In Frankreich wartet eine zweite Anklage wegen angeblicher sexueller Gewalt auf Strauss-Kahn. Eine junge Autorin wirft ihm vor, 2003 in einer Pariser Wohnung über sie hergefallen zu sein. Nach Ansicht von Experten könnte das Verfahren wegen fehlender Beweise allerdings ebenfalls eingestellt werden.
In der Heimat von Strauss-Kahn hatte schon die Nachricht vom bevorstehenden Verfahrensende vor dem New Yorker Gericht Freude und Erleichterung bei den Sozialisten ausgelöst, als deren aussichtsreichster Präsidentschaftskandidat der 62-Jährige lange galt. "Ich bin sehr glücklich", sagte Parteichefin Martine Aubry. Sie denke mit großem Mitgefühl an Strauss-Kahn und dessen Frau. Er hatte als Folge der Vorwürfe seinen IWF-Posten verloren. Auch das Regierungslager äußerte sich erfreut. "Ich bin froh für ihn, denn er hat eine sehr schlimme Erfahrung mit der Justiz hinter sich", sagte der Chef der konservativen Regierungspartei UMP, Jean-François Copé.
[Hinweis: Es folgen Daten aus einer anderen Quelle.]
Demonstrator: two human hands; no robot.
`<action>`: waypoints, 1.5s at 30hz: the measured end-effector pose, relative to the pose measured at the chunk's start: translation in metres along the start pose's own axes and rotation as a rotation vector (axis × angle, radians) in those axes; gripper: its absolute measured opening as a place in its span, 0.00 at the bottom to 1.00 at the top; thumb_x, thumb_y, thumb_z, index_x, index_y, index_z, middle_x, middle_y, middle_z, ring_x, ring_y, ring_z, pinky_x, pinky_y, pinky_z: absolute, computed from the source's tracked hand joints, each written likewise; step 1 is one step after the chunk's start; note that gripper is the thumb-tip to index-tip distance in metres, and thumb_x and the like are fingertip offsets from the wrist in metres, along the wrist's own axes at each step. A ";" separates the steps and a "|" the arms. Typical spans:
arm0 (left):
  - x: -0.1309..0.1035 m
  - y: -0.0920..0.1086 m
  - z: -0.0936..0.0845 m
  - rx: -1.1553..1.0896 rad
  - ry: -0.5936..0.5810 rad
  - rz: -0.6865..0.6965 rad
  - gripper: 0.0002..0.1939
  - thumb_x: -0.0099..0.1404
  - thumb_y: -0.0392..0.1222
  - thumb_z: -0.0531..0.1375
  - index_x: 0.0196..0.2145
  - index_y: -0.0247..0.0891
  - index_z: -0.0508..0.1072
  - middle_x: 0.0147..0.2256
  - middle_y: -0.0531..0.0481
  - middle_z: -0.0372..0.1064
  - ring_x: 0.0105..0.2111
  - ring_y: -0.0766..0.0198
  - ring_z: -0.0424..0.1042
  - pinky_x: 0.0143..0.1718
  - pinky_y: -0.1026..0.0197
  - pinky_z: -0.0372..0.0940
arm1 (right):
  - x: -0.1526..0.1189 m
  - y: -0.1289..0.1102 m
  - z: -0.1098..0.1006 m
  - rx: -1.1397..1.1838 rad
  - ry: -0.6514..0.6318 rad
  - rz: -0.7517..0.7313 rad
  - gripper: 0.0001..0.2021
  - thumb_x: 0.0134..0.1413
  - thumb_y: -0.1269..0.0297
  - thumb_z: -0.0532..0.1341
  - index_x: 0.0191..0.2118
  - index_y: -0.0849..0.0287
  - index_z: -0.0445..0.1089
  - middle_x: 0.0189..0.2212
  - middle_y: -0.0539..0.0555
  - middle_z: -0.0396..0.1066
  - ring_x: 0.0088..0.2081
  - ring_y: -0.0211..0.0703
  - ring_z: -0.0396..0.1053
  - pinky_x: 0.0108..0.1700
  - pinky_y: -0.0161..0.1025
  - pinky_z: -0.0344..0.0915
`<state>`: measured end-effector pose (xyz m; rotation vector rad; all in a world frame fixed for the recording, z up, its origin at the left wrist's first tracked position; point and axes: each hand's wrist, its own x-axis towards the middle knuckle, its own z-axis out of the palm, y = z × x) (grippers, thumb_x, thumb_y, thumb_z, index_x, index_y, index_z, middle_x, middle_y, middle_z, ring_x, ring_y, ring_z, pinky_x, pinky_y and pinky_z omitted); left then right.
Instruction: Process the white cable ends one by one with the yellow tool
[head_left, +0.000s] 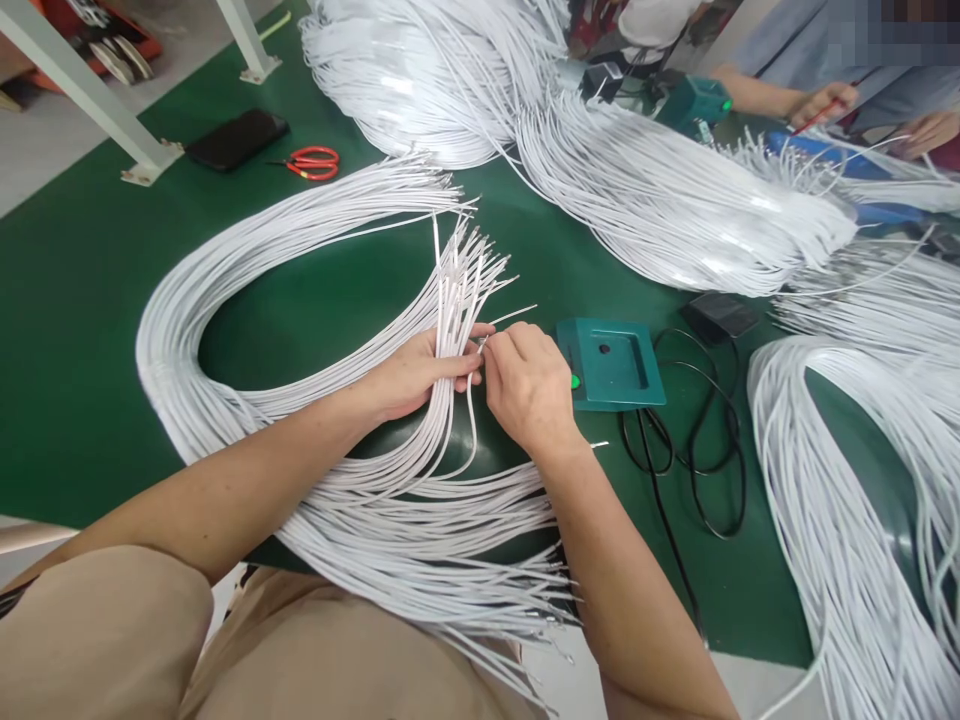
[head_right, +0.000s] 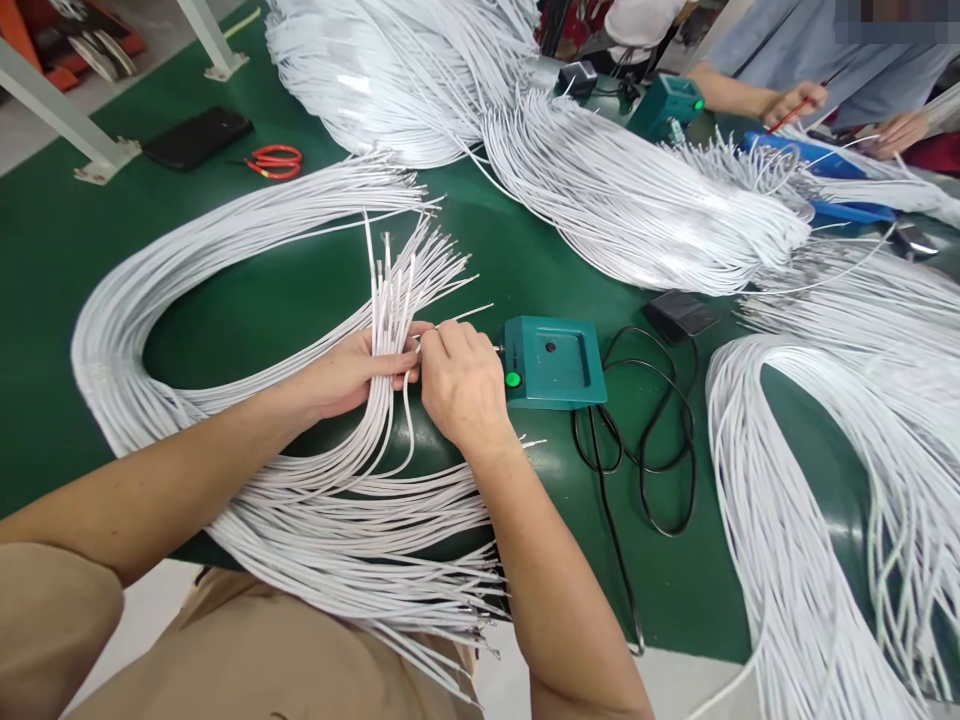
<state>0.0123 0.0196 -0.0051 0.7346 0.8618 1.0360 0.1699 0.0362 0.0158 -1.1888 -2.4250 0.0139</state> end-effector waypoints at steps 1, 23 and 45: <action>0.001 0.000 -0.001 0.015 0.018 -0.005 0.22 0.53 0.36 0.67 0.47 0.35 0.72 0.29 0.54 0.66 0.27 0.71 0.69 0.28 0.67 0.63 | 0.000 0.002 -0.002 -0.057 -0.019 -0.036 0.15 0.64 0.66 0.47 0.31 0.59 0.69 0.32 0.57 0.69 0.36 0.46 0.64 0.41 0.43 0.58; 0.018 -0.016 -0.011 0.504 0.251 0.073 0.24 0.52 0.36 0.66 0.48 0.34 0.72 0.30 0.50 0.71 0.27 0.66 0.74 0.23 0.67 0.65 | 0.003 0.034 -0.003 -0.196 -0.103 0.007 0.12 0.56 0.76 0.51 0.33 0.58 0.71 0.23 0.54 0.66 0.34 0.48 0.60 0.51 0.47 0.58; 0.008 -0.002 -0.014 0.375 0.169 0.054 0.20 0.52 0.40 0.68 0.44 0.35 0.74 0.31 0.52 0.69 0.28 0.69 0.70 0.29 0.66 0.64 | -0.003 0.003 -0.023 0.082 -0.211 -0.091 0.13 0.64 0.66 0.51 0.42 0.62 0.73 0.42 0.59 0.74 0.44 0.46 0.67 0.49 0.42 0.63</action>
Offen ist, ob der 62-jährige Strauss-Kahn in seiner Heimat Frankreich noch eine politische Zukunft hat. Er hatte die Vorwürfe stets bestritten. Zumimindest der Zug für eine Präsidentschaftskandidatur Strauss-Kahns ist bereits abgefahren, seine Anhänger haben sich auf die beiden verbliebenen Kandidaten verteilt. Ex-Kulturminister Jack Lang mutmaßte, dass Strauss-Kahns Stimme künftig dennoch Gewicht haben werde.
Der Franzose sollte noch am Dienstag seine Pässe zurückerhalten. Über seine Pläne wurde spekuliert: Er könnte nach Frankreich zurückfliegen oder auch an seine früheren Wirkungsstätte Washington zurückkehren, wo der Internationale Währungsfonds sitzt. Auf dem Chefsessel dort hat inzwischen die Französin Christine Lagarde Platz genommen.